The practice of gathering and storing large amounts of information, and then attempting to make sense of that information has been around for centuries. Big data is certainly not easy to grasp, especially with such vast amounts and varieties of data today. To help make sense of big data, experts have broken it down into three easier-to-understand segments. The internet of things (IoT) revolutionized big data in 2014. With an internet-connected world, more businesses decided to shift spending towards big data to reduce operational costs, boost efficiency, and develop new products and services. Emerging technologies like artificial intelligence and machine learning are harnessing big data for future automation and helping humans unveil new solutions. The big data market is accelerating at seriously mind-boggling speeds. One of the main reasons for this acceleration can be tied to IoT. Making sense of all this data, and using it to derive unique, cost-effective, and potentially groundbreaking discoveries, is where the real value of big data lies. Big data is certainly not easy to grasp, especially with such vast amounts and varieties of data today. To help make sense of big data, experts have broken it down into 3 (or 5 or 7 or ...) easier-to-understand segments. Some of the most important of these V's are as below:
Volume
When we talk about Big Data we mean BIG. Unimaginably big.
Simply stated, big data is to big to work on one computer. This is a relative definition, as what can't work on today's computer will easily work on computers in the future.
- One Google search uses the computing power of the entire Apollo space mission.
- Excel used to hold up to 65k rows in a single spreadsheet. Now it holds over a million.
Big data volume defines the 'amount' of data that is produced. The value of data is also dependent on the size of the data. Nobody knows for sure how much data is being created today. Some experts says it amounts to roughly 2.5 quintillion bytes of data created every single day. There are 18 zeros in a quintillion. To get en idea of 2.5 quintillion bytes: its like 750,000,000 HD quality DVD's. By the year 2025, it is expected to reach 463 quintillion bytes. As per the industry experts, Google, Facebook, Microsoft, and Amazon holds about 50% of all this data created daily.
Since its inception in around 2010-2012; Big data is doubling every 2 years or so. Today data is generated from various sources in different formats - structured and mostly unstructured. Some of these data formats include word and excel documents, PDFs and reports along with media content such as images and videos. Due to the data explosion caused to digital, social media, and mobile apps, data is rapidly being produced in such large chunks, it has become challenging for enterprises to store and process it using conventional methods of business intelligence and analytics. Enterprises must implement modern business intelligence tools to effectively capture, store and process such unprecedented amount of data in real-time.
Velocity
No, data velocity doesn't mean it travels at warp speed. It means that data flows into organizations at an ever accelerating rate. And the faster you can process and analyze that data, the faster you can respond compared with your competitors.
Velocity refers to the speed at which the data is generated, collected and analyzed. Data continuously flows through multiple channels such as computer systems, networks, social media, mobile phones etc. In today's data-driven business environment, the pace at which data grows can be best described as 'torrential' and 'unprecedented'. Now, this data should also be captured as close to real-time as possible, making the right data available at the right time. The speed at which data can be accessed has a direct impact on making timely and accurate business decisions. Even a limited amount of data that is available in real-time yields better business results than a large volume of data that needs a long time to capture and analyze.
Several Big data technologies today allow us to capture and analyze data as it is being generated in real-time.

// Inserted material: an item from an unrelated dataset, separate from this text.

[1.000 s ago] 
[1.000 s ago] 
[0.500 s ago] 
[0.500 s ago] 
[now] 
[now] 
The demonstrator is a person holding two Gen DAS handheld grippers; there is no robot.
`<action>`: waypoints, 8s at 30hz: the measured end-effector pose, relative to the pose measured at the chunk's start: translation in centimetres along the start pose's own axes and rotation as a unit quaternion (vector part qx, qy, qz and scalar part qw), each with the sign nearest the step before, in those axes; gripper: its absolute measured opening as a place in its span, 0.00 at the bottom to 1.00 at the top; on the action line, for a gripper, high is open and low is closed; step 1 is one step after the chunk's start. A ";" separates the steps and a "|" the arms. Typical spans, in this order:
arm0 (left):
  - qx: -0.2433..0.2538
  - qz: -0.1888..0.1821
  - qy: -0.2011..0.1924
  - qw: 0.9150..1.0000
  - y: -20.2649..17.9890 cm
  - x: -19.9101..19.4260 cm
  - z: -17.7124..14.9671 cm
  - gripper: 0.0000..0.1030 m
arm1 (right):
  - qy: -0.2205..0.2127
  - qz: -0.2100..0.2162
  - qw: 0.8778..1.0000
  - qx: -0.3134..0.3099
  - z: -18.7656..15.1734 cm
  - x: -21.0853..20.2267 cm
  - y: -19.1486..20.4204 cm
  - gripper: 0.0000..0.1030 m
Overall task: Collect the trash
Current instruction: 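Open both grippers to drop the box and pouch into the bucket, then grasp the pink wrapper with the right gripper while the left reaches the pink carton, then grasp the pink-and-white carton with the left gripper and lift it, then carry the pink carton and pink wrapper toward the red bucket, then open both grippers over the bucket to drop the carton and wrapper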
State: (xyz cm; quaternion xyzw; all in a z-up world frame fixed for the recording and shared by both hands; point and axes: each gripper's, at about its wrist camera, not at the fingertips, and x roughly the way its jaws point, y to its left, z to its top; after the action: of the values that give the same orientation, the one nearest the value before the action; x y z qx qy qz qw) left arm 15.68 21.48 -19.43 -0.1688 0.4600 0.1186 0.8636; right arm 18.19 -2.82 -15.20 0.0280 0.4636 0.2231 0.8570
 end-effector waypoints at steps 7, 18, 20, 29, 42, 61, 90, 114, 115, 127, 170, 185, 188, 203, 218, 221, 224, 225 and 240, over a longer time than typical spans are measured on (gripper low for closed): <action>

Though, experts agree that Volume is more important. Velocity can be more important than volume often, because it can give us a bigger competitive advantage. Sometimes it's better to have limited data in real time than lots of data at a low speed. Normally, the highest velocity of data streams directly into memory versus being written to disk. Some internet-enabled smart products operate in real time or near real time and will require real-time evaluation and action.
The data have to be available at the right time to make appropriate business decisions. Why Velocity is complex? Let me give you an example, A single Jet engine generates more than 10 TB of data in 30 minutes of flight time. Now imagine how much data you would have to collect to research one small aero company. Data never stops growing, and every new day you have more information to process than yesterday. This is why working with big data is so complicated.
Sadly, the rate at which data is growing is quickly outpacing our ability to decipher it. Given that the amount of data in the world is doubling in size every two years. Even more unfortunate is the fact that 3 percent of the world's data is organized with only 0.5 percent actually ready to be analyzed. I read somewhere on internet that, the big data universe is expanding much like our physical universe of stars, planets, galaxies, and dark matter.
Hardware deals primarily with Volume and Velocity as these are physical constraints of the data.